Voor de berekening van het bedrag van het aanvullend vakantiegeld, worden ook beschouwd als arbeidsdagen:

  • de dagen waarop de arbeidsovereenkomst reeds geschorst is (dezelfde gelijkstellingen als de oude regeling, bvb. ziekte, ongeval, moederschapsrust, …);
  • de wettelijke vakantiedagen alsook de aanvullende vakantiedagen.

De vermindering zal dus gebeuren:

  1. in het jaar dat volgt op de opname van de aanvullende vakantie of;
  2. in voorkomend geval, indien er vertrekvakantiegeld wordt berekend (d.i. wanneer oproeping onder de wapens, loopbaanonderbreking, voltijds tijdskrediet of einde contract).

Indien er vertrekvakantiegeld wordt berekend en betaald, moet de werkgever aan de bediende een attest overhandigen, met vermelding van:

  1. de tewerkstellingsperiodes (en gelijkgestelde periodes);
  2. de arbeidsduur en de doorgevoerde arbeidsduurverminderingen;
  3. de brutobedragen van het uitgekeerde enkel en dubbel vakantiegeld en, in voorkomend geval de periodes waarop deze bedragen betrekking hebben;
  4. de bijdragen betaald door de werkgever op het enkel en dubbel vakantiegel;
  5. het aantal vakantiedagen die door de bediende reeds werden opgenomen en het regime waarin hij deze vakantiedagen heeft opgenomen;
  6. NIEUW:de brutobedragen van het uitbetaald aanvullend vakantiegeld;
  7. NIEUW: het aantal dagen aanvullende vakantie reeds opgenomen door de bediende en het arbeidsstelsel waarin deze vakantiedagen werden opgenomen.

4. Inwerkingtreding en gevolgen voor de vakantie in 2012

De regels omtrent de nieuwe europese vakantie zijn in werking getreden op 1 april 2012 en zijn van toepassing voor de vakantie die in 2012 wordt opgenomen, behalve de nieuwigheden met betrekking tot het bepalen van de (gewone) wettelijke vakantieduur (zie punt 2.1). Dit laatste treedt pas in werking vanaf het vakantiedienstjaar 2012 (vakantiejaar 2013).
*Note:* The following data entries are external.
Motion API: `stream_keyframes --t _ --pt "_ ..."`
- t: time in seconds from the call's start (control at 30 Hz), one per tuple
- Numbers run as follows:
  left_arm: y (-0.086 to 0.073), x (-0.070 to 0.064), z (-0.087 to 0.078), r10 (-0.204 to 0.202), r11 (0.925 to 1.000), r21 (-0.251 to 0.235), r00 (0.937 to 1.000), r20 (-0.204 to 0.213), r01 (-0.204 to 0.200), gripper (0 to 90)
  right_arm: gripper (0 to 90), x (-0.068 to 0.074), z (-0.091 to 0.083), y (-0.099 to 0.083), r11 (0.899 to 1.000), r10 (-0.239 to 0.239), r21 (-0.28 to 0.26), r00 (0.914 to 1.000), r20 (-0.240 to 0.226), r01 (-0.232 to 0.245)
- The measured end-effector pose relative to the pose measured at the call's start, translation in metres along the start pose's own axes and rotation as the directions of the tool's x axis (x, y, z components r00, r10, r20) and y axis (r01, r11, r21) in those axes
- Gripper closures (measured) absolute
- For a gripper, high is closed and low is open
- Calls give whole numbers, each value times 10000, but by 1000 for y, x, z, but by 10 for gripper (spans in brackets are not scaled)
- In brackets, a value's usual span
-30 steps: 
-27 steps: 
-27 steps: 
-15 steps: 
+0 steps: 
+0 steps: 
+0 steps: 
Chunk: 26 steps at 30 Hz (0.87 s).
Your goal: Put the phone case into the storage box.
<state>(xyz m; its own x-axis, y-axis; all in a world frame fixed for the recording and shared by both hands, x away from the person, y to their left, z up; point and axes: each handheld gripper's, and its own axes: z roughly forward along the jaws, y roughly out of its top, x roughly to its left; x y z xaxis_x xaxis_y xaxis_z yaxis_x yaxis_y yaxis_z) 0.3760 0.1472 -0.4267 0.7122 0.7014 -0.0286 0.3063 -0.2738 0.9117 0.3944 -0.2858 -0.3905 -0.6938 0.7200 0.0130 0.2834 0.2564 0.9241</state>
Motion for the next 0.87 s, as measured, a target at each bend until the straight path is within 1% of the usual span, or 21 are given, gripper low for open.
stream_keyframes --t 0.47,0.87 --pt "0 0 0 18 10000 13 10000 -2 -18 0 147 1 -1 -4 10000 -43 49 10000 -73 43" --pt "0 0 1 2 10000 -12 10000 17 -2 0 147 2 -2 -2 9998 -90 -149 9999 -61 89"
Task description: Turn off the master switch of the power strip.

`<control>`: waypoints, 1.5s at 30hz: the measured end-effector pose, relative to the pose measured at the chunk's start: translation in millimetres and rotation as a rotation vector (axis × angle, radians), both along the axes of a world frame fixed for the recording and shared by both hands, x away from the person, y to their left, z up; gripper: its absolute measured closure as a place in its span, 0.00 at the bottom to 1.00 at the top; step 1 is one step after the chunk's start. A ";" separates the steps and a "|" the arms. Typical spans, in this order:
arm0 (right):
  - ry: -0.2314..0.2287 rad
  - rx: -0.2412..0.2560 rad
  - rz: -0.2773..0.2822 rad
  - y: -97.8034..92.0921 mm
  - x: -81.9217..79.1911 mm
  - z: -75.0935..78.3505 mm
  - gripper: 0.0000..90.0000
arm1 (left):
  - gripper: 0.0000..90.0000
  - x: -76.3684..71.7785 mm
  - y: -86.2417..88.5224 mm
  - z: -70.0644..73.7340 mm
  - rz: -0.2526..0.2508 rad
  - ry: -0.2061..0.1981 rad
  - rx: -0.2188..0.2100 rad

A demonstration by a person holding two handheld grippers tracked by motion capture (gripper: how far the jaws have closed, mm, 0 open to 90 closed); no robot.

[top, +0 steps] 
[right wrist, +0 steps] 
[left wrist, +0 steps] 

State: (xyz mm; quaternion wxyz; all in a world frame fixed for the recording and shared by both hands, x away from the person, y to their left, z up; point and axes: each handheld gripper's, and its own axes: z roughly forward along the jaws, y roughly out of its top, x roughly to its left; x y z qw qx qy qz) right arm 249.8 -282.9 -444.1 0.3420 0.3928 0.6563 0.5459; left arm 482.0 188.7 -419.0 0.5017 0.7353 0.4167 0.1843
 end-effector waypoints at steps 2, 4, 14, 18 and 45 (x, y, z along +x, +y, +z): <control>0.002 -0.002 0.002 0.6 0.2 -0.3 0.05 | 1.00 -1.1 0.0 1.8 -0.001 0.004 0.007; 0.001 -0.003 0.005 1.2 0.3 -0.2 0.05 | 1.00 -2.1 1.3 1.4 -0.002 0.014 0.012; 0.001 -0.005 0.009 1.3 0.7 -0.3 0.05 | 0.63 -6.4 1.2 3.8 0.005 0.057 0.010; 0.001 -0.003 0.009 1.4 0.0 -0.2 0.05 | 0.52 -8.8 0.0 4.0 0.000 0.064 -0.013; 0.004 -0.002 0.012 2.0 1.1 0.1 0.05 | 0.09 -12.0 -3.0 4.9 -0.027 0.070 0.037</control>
Concreet betekent dit het volgende voor 2012:

  1. Bedienden kunnen aanvullende vakantie opnemen sinds 25 juni 2012, d.i. de laatste week van juni 2012, einde van de aanloopperiode van 3 maanden te rekenen vanaf 1 april 2012. De werkgever betaalt die dagen;
  2. Arbeiders kunnen vanaf 1 juli 2012 aanvullende vakantie opnemen. De RJV of een vakantiefonds betaalt die dagen.